CUHK01 [10]. The CUHK01 dataset contains 971 persons from different camera view, and each person has two images in each camera view. Camera A captures the persons in frontal or back views while camera B captures them in the side view. All images were scaled to 160x60 pixels. We randomly divide the dataset under two settings single-shot and multi-shot. For each setting, the training/test split is repeated 10 times and the average of CMC result is reported.

Evaluation metrics. We use Cumulated Matching Characteristics (CMC) curve to evaluate the performance of person re-identification methods for selected datasets in this paper. this is an estimate of finding the correct match in the top n match, which is also known as rank-n. In order to more easily compare with published results, we report the cumulated matching result at selected rank-i (i ∈ 1,5,10,20) in following tables.

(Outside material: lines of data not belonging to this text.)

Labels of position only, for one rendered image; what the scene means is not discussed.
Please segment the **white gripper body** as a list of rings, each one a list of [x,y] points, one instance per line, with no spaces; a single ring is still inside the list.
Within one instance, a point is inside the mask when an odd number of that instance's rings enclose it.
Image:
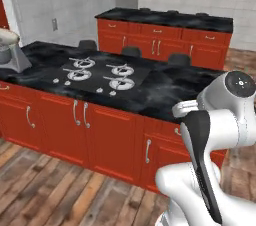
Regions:
[[[172,107],[172,113],[175,118],[185,117],[191,111],[198,111],[196,100],[182,101]]]

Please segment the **red drawer front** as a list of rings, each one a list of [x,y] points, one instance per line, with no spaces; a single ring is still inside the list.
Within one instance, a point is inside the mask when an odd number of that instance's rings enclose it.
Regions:
[[[178,124],[145,117],[143,130],[144,141],[147,142],[148,139],[151,139],[152,144],[183,147],[182,138],[174,132],[175,128],[180,130]]]

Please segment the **dark grey stool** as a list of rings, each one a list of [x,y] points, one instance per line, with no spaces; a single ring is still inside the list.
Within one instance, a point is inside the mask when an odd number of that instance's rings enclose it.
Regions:
[[[168,63],[170,65],[178,65],[178,66],[190,66],[191,65],[191,59],[190,56],[187,54],[171,54],[168,57]]]
[[[94,40],[80,40],[78,47],[84,50],[92,50],[92,51],[97,50],[97,44]]]
[[[141,57],[142,53],[141,50],[138,47],[134,46],[126,46],[121,51],[122,55],[131,56],[131,57]]]

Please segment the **red cupboard door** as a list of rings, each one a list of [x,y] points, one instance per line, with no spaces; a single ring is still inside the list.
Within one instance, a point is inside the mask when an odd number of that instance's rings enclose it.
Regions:
[[[135,184],[139,178],[141,118],[90,104],[88,147],[94,171]]]
[[[31,89],[0,81],[0,132],[10,142],[39,151],[42,148],[41,122]]]
[[[150,162],[145,162],[146,142],[143,141],[142,173],[141,181],[147,190],[158,193],[159,190],[155,183],[155,175],[159,168],[190,162],[190,156],[185,148],[177,146],[166,146],[163,144],[152,144],[149,148]]]
[[[78,100],[77,126],[73,118],[73,102],[64,96],[46,92],[38,94],[40,113],[46,132],[46,147],[50,155],[83,167],[89,166],[85,127],[82,123],[82,102]]]

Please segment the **red cupboard run, black top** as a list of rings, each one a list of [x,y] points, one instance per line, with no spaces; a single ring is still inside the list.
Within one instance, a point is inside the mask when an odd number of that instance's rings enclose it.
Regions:
[[[233,20],[206,13],[113,8],[96,16],[99,49],[119,54],[126,46],[147,59],[166,61],[174,53],[194,66],[221,70],[233,34]]]

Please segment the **black gas hob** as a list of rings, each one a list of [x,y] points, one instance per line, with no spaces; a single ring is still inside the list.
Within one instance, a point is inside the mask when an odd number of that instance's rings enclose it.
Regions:
[[[70,57],[59,69],[51,70],[45,80],[58,87],[70,87],[76,90],[91,92],[114,98],[134,97],[139,86],[148,76],[150,68],[136,65],[134,57],[124,58],[108,54],[96,54],[85,58]],[[103,93],[96,93],[103,88]]]

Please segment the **grey stand mixer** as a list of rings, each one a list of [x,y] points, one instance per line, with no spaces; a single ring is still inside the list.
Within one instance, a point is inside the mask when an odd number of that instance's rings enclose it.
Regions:
[[[32,64],[19,46],[20,37],[13,31],[0,28],[0,69],[17,73],[31,68]]]

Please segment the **red wall cupboard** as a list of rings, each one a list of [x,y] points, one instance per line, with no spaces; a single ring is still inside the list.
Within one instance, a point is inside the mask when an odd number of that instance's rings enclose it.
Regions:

4.2 Performance comparison

Our method can flexibly adapt any existing person re-identification methods of feature descriptors and metric learning models. In this section, we achieve our final results based on NFST. For fair comparison, we only compare with the results of using a single type of feature. The bold results in the table represent the best performances at present.

Results on VIPeR

We first evaluate our method against the state-of-the-art on VIPeR. We are only comparing with the classic results in the past five years. Included KISSME [9], Mid-level [63], SCNCD [43], KLFDA [41], Sementic [32], CSL [31], XQDA [13], MLAPG [14], IDLA [1], S-CIR-CNN [35], SSDAL [33], NFST [62], S-SVM [62]. In addition, as paper [1, 33, 35] are the state-of-the-art methods based on deep learning, paper [9, 13, 14, 31, 32, 41, 43, 62, 62, 63] are the state-of-the-art methods based on handcrafted feature and metric learning. The best performance on VIPeR is S-SVM [62]. The comparison results are presented in Table 1. Our rank-1 matching rate 49.05% outperforms the most relevant one LOMO+NFST by 6.77% when a single type of features is used. Our method also improved the Rank-1 matching rate by 6.39% compared to the second best one S-SVM. The results show clearly our approach is superior to all deep learning methods on VIPeR dataset.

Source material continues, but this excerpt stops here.